▶ [DATASET SECTION]:
#####
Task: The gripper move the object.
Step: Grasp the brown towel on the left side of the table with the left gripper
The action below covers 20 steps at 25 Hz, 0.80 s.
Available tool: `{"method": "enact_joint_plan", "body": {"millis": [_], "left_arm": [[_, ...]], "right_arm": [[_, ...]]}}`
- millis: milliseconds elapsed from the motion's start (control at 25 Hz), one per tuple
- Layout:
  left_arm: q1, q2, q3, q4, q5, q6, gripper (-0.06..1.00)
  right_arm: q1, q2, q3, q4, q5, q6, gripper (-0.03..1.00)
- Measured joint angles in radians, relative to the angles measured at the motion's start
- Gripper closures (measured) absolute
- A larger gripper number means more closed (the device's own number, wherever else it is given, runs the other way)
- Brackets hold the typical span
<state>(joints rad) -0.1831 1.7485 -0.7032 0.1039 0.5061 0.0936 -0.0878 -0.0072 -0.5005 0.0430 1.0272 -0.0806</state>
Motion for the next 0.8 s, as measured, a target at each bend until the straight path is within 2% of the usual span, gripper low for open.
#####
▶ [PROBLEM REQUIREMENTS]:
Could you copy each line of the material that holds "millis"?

▶ [SOLVED PROBLEM]:
Available tool: `{"method": "enact_joint_plan", "body": {"millis": [_], "left_arm": [[_, ...]], "right_arm": [[_, ...]]}}`
- millis: milliseconds elapsed from the motion's start (control at 25 Hz), one per tuple

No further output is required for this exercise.